NIST physicists have spatially and magnetically confined electrons within graphene atoms into cake-like nanostructures, proving theoretical speculations, and promising applications for quantum computing. It was said that the experiment “confirms how electrons interact in a tightly confined space according to long-untested rules of quantum mechanics. The findings could also have practical applications in quantum computing".

Scientists have to confine quantum dots in space to work with them, but the NIST researchers thought of applying a magnetic field to see how electrons orbiting quantum dots would behave. Using a scanning tunneling microscope, the team found that electrons packed together more and arranged themselves into concentric rings that alternate between conducting and insulating energy levels, shaped like a tiered cake.
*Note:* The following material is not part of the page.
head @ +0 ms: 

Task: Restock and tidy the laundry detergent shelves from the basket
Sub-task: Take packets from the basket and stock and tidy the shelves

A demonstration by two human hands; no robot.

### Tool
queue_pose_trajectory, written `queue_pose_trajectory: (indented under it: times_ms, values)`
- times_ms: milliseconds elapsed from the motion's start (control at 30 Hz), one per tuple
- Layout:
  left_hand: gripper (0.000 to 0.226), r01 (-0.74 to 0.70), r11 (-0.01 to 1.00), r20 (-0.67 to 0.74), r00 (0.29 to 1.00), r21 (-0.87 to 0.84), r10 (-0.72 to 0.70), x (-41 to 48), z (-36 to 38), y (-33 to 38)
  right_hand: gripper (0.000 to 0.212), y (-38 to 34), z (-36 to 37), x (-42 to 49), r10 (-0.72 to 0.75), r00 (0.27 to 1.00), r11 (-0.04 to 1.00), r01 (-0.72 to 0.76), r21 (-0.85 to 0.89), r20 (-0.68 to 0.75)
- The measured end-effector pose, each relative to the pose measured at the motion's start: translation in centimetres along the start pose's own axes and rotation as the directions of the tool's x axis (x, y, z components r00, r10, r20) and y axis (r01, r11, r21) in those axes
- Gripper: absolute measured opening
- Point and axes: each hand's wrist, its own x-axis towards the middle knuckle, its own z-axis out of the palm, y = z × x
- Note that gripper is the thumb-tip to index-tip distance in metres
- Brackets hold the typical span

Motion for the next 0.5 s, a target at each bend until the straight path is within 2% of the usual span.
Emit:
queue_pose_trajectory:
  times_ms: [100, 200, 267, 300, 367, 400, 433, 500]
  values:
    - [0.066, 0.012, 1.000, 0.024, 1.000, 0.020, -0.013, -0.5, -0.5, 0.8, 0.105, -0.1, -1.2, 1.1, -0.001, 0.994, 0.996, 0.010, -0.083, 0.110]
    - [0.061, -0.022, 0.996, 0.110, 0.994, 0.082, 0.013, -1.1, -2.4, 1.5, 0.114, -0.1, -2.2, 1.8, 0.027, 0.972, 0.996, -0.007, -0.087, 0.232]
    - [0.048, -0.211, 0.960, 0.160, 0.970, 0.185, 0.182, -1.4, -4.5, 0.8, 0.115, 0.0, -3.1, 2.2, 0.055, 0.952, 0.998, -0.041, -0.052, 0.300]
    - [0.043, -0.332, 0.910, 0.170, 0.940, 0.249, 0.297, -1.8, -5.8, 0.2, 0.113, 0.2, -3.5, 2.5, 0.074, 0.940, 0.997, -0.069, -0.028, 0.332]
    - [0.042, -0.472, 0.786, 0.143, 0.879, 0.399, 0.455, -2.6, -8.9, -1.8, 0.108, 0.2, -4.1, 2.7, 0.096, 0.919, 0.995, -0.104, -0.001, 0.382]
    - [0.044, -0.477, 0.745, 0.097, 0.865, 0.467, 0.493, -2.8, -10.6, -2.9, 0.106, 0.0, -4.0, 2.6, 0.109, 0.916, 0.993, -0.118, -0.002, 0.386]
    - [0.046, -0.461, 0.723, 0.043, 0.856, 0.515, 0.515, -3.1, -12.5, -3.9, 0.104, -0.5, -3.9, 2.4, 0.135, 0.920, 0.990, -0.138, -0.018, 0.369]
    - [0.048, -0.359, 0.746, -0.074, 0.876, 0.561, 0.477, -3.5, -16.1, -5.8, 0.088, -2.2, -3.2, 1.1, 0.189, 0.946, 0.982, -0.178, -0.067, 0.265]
“This is a textbook example of a problem — determining what the combined effect of spatial and magnetic confinement of electrons looks like — that you solve on paper when you’re first exposed to quantum mechanics, but that no one’s actually seen before… In previous experiments using other materials, quantum dots were buried at material interfaces so no one had been able to look inside them and see how the energy levels change when a magnetic field was applied,” said NIST’s Joseph Stroscio.

According to the research paper, the new experiment also opens the door to probe the potential of graphene as a relativistic quantum simulator. Particles of a “quantum-relativistic matter” move at speeds near to the speed of light, or what’s called “relativistic speed”.

Electrons within graphene atoms have this property and exhibit photon-like behavior as if they were massless, and the present study from NIST creates “a table-top experiment to study strongly confined relativistic matter.”

However, the magnetic confinement of electrons doesn’t work in a room-temperature setting. For the emerging phenomenon to take place, NIST researchers will have to subject the graphene quantum dots to near absolute zero temperatures.